Shropshire Star

Sad goodbye to my faithful Chum

Well, where did that summer go to?

Published

Students have arrived back at Walford and for some this is their first taste of life away from home. This in itself brings its own challenges. We get asked how do you cook baked beans or can you boil an egg in a frying pan!

On to farming issues. The biggest enterprise at Walford farm is dairy and like so many other dairy farms we welcome the recent farm gate price rises in milk.

We are currently getting around 30 pence per litre for our milk which is a huge improvement on 12 months ago. These prices have ebbed and flowed with more ebbing than flowing. We have all seen the scenes on TV of farmers picketing the major dairy companies. Now, in no way do I condone this, but I do feel for the farmers and their families who have suffered huge financial heartbreak over the past few years.

Let's hope we are now in a spell of stability for the dairy industry.

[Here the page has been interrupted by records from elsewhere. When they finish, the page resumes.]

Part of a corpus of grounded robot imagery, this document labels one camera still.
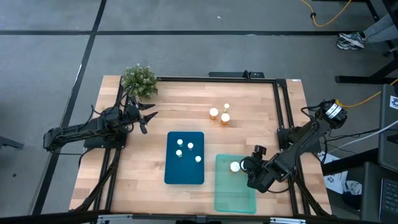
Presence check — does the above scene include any small green potted plant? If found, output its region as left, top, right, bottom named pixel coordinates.
left=120, top=63, right=159, bottom=100

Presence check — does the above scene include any black keyboard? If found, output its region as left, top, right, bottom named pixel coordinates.
left=378, top=177, right=398, bottom=224

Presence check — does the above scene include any black rectangular device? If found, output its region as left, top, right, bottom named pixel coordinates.
left=208, top=70, right=266, bottom=80

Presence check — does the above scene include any white printed paper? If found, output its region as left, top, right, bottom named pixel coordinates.
left=319, top=151, right=363, bottom=197

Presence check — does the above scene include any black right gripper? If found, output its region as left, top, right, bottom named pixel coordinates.
left=239, top=145, right=280, bottom=194

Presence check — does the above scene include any black desk leg frame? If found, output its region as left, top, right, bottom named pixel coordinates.
left=335, top=0, right=398, bottom=86

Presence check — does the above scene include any dark blue plastic bin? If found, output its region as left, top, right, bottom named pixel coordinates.
left=164, top=131, right=206, bottom=185

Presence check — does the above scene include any black horizontal beam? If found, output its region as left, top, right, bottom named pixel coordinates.
left=0, top=210, right=398, bottom=224

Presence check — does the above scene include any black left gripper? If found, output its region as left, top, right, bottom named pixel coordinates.
left=122, top=102, right=159, bottom=126

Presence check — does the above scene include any person's shoe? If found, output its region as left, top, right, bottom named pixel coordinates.
left=336, top=31, right=368, bottom=51

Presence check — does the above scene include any grey chair base leg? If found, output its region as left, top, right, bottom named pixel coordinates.
left=0, top=135, right=25, bottom=151

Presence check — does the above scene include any grey computer case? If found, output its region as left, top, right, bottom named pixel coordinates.
left=377, top=83, right=398, bottom=174

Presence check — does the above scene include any black aluminium table frame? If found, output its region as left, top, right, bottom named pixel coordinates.
left=70, top=75, right=332, bottom=218

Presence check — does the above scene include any person's leg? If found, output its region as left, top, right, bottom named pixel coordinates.
left=361, top=12, right=398, bottom=45

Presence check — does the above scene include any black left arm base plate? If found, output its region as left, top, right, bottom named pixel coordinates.
left=83, top=129, right=128, bottom=150

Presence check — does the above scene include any white cable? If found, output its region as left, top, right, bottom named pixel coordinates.
left=336, top=119, right=398, bottom=151

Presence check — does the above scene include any translucent teal plastic bin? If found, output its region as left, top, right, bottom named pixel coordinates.
left=214, top=153, right=257, bottom=215

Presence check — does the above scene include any yellow extension cable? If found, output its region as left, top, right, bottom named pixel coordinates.
left=335, top=78, right=398, bottom=110
left=299, top=0, right=354, bottom=29

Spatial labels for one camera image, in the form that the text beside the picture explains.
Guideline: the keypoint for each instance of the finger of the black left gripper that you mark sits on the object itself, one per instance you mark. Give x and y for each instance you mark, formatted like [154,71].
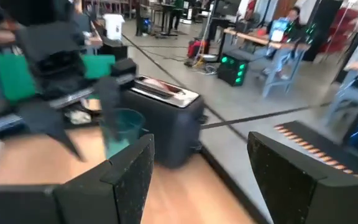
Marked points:
[109,105]
[48,124]

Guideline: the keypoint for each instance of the green floor mat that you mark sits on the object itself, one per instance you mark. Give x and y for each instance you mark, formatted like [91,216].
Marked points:
[11,77]

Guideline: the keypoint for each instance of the teal faceted glass cup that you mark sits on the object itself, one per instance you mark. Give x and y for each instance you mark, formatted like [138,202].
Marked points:
[129,127]

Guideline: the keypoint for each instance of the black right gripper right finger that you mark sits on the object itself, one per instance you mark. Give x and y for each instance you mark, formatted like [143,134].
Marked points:
[291,186]

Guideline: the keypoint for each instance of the person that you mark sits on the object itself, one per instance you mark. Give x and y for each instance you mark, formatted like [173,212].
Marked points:
[292,15]
[176,12]

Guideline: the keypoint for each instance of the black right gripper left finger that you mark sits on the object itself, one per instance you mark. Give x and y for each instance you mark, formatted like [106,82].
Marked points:
[126,186]

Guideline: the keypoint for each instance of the white bin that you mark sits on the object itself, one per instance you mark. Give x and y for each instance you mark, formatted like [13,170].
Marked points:
[113,28]

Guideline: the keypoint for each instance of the orange black hazard tape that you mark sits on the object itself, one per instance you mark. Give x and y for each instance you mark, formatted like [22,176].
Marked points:
[309,149]

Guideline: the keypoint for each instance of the red bag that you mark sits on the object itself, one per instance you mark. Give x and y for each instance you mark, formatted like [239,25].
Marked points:
[196,48]

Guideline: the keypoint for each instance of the wooden desk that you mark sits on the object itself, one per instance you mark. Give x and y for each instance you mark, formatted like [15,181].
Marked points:
[253,38]

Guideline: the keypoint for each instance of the computer tower with green lights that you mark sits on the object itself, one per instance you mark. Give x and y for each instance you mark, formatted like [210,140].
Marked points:
[232,71]

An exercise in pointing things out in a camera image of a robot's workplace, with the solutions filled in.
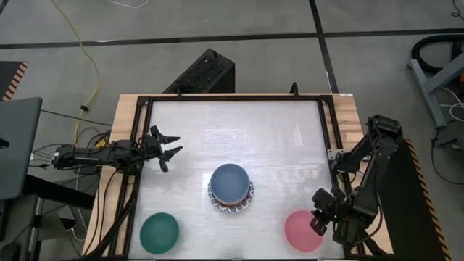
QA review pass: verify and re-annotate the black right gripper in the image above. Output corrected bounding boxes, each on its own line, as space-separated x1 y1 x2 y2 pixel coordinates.
310 187 351 236

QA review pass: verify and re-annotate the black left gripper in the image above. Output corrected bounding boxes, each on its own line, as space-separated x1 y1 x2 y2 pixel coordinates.
143 125 184 173

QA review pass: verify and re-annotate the pink plastic bowl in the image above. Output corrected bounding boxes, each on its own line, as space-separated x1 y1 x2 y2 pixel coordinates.
284 210 325 253

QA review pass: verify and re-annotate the blue plastic bowl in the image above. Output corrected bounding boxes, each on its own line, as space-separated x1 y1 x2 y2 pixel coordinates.
210 163 251 204

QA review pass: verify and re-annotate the green plastic bowl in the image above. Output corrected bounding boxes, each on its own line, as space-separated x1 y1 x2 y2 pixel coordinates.
139 212 180 254

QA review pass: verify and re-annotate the blue patterned paper bowl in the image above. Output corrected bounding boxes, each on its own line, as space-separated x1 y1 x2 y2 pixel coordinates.
207 180 254 214

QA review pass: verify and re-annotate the black computer tower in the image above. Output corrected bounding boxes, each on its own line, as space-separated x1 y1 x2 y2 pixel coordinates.
162 48 236 94

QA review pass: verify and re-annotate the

Further to this, I must congratulate Muller based at Market Drayton who have had the foresight to offer their supplying farms the chance to sell up to 25 per cent of their milk on the futures market. This has been done with many commodities like grain and potatoes for many years and very successfully.

The hope is this will encourage the large commercial users of dairy products to buy British dairy products instead of European imports. This can only be good for the local Shropshire economy.

I am always looking at ways to improve things on the farm, both financially and in ways that will make my working day easier, and on this I recently had to make the tough decision to have my Border Collie put to sleep. Chum had been a faithful friend for 14 years and it's only when they are not there do you realise how much running the sheepdog does for you.

And so I went in search of a new dog. Everyone who is selling a trained young dog says it's the "best they have ever had"! My answer to that is: Why are you selling it then?

I finally found one I liked and Roy is now my new dog on the farm. I set to work on striking up a bond and partnership and things were going along really well, so well that I thought I might even enter the two of us in a local trial.

We spent two weeks really working hard every spare moment on the sheep. The trial was on a Sunday. It got to Friday and I thought we were doing great. I even told my wife while the three of us were seated in the garden that we were on for Sunday.

On the Saturday morning I thought, one last training session then we are ready. Well, I can only say Roy had the worst day ever. We never got to the trial. Roy has worked amazingly every day since!

I think Roy knows more about sheepdog trialling than I do.

Richard Aldis is Walford Farm Manager.